Upon visiting the emergency room, a CT scan and subsequent angiography revealed an unruptured cerebral aneurysm. Sarah’s world was upended by this discovery. Her doctors explained that while her aneurysm had not leaked or burst, it required monitoring and potentially preventive treatment.

Lifestyle changes were a significant part of Sarah’s treatment plan. She reduced her sodium intake, committed to regular exercise, and controlled her blood pressure through medication. After a period of observation, her doctor ultimately recommended a surgical procedure called endovascular coiling to prevent rupture.

Story 2: The Survivor

John, a 45-year-old school teacher, had a life-changing episode one evening when his cerebral aneurysm burst while he was watching TV. The sudden “worst headache of his life,” followed by loss of consciousness, led him to be rushed to the hospital by his wife.

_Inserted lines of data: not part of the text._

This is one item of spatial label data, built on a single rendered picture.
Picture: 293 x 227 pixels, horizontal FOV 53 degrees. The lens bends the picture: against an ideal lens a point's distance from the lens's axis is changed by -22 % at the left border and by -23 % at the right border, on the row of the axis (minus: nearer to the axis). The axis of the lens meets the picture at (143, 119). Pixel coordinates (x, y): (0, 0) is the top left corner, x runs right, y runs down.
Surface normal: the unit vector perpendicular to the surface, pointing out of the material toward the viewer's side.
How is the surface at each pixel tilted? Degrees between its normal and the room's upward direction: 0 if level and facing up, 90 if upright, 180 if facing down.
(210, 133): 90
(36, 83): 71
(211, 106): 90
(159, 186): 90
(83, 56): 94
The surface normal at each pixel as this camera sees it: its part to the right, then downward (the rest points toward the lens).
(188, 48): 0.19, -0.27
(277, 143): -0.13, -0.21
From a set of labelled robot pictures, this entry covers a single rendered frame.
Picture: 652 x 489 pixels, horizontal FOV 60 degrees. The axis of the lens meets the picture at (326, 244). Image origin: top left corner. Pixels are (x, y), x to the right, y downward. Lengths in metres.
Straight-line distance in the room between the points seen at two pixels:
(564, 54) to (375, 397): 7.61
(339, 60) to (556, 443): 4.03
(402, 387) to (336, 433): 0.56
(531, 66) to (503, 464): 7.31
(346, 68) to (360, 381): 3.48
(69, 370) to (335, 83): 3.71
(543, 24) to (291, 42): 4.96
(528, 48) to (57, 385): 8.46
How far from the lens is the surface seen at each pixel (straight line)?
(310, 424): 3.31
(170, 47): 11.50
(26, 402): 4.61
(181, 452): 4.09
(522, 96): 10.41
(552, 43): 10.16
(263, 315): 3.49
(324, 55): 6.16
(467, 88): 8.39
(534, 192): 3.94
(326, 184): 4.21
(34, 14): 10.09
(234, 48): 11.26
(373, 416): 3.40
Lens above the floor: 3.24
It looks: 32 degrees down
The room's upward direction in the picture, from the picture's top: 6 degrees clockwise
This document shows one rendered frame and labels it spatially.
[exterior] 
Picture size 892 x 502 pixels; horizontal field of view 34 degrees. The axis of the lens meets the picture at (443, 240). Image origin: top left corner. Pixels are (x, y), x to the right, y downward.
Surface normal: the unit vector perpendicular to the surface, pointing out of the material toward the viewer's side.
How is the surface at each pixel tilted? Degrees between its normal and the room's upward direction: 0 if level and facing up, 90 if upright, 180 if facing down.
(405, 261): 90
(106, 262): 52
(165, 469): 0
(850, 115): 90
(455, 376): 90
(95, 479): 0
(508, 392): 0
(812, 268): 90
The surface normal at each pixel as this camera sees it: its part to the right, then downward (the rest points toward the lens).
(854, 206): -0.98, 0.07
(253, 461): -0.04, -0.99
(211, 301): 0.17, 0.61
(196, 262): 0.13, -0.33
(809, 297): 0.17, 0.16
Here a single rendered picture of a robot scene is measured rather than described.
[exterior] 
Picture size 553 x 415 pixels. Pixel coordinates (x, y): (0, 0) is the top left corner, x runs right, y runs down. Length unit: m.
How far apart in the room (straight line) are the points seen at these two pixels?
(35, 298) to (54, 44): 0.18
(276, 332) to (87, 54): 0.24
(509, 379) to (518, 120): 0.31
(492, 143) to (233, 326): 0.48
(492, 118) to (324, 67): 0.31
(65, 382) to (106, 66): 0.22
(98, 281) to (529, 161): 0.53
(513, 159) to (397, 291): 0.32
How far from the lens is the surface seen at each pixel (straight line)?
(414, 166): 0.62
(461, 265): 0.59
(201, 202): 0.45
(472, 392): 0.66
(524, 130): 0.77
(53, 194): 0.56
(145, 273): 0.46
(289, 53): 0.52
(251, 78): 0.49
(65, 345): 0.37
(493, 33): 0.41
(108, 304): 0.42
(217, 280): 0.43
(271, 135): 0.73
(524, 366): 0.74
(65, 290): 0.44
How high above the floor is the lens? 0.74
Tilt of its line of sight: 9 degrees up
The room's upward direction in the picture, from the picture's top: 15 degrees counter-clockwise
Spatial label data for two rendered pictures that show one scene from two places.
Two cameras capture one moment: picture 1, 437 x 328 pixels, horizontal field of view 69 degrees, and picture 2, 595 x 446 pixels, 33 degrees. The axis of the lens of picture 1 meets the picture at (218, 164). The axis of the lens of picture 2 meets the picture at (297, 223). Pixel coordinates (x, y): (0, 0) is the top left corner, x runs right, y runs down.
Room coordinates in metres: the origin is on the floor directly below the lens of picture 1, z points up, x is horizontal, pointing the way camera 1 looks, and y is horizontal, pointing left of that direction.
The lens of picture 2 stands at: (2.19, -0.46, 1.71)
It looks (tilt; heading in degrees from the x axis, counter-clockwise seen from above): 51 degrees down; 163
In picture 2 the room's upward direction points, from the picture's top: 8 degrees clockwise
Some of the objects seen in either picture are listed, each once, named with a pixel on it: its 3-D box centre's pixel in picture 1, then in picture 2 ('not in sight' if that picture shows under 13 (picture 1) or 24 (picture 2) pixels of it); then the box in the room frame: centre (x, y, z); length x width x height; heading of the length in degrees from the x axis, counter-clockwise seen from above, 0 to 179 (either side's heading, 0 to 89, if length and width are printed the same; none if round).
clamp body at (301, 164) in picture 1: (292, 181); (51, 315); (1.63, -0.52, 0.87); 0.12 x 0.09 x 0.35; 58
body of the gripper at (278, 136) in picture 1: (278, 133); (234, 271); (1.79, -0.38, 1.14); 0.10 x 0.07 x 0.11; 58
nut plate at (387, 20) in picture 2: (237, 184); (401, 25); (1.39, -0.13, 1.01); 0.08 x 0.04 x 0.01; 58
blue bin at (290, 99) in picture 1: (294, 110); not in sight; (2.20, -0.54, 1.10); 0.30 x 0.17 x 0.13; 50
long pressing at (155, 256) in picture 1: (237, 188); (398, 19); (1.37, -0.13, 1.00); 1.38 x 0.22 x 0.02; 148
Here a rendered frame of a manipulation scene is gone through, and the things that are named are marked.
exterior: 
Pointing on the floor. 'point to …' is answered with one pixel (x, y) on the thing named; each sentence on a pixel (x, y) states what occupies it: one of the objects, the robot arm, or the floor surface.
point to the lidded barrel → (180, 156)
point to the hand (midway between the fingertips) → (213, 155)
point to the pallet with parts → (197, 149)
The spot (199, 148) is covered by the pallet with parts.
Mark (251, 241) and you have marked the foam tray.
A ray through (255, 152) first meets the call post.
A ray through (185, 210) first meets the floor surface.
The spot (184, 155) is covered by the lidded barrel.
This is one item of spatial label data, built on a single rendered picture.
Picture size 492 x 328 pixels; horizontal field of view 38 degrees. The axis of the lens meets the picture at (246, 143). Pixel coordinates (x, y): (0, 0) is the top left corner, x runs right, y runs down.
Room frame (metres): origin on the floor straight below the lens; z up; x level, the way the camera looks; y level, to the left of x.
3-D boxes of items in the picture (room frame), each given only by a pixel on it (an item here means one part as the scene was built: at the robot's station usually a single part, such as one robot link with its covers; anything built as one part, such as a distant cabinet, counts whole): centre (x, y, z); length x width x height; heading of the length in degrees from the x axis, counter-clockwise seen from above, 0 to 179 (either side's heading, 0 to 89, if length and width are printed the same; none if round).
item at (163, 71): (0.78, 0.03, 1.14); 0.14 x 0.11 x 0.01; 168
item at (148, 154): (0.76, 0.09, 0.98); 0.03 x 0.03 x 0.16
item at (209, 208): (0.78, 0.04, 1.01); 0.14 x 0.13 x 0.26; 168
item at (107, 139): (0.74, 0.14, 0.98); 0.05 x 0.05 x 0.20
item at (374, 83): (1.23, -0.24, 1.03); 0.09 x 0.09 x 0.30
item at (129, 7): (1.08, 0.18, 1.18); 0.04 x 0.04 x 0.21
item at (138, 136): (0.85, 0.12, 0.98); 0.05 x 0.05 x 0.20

Following emergency surgery, which included a procedure called clipping to seal off the ruptured aneurysm, John spent several weeks in the hospital. The rupture had caused a stroke, leaving John with some weakness on his left side. Intensive rehabilitation, including physical and occupational therapy, became an integral part of his recovery.

John’s lifestyle post-treatment focused on careful management of his risk factors. He adopted a low-fat diet, ceased smoking, and made sure to keep his routine health check-ups. His commitment to rehabilitation helped him regain most of his strength and return to teaching part-time.

Story 3: Living with Uncertainty

Linda, a 60-year-old retiree, discovered her 3mm cerebral aneurysm fortuitously during an MRI scan for a different health issue. Her neurologist decided that, given the small size and her lack of symptoms, they would adopt a conservative, watchful waiting approach.

Living with the knowledge of having an aneurysm was mentally challenging for Linda. She sought support groups, both in-person and online, to connect with others in similar situations. Linda also focused on her overall brain health, taking up meditation, brain games, and ensuring adequate sleep to reduce her stress levels.

Linda’s neurologist created a surveillance plan which included routine imaging studies to monitor the aneurysm’s size. As part of her treatment, Linda rigorously controlled hypertension, a known aneurysm risk factor, through a combination of diet, exercise, and medication.

Each patient’s story with cerebral aneurysm is unique, defined by the nature of the aneurysm, its management, and the individual’s response to the condition and its treatment. Lifestyle modifications and individualized treatment plans play crucial roles in managing cerebral aneurysms and minimizing their potential life-threatening complications.

Reyus Mammadli

As a healthy lifestyle advisor I try to guide individuals in becoming more aware of living well and healthy through a series of proactive and preventive measures, disease prevention steps, recovery after illness or medical procedures.

Education: Bachelor Degree of Medical Equipment and Electronics.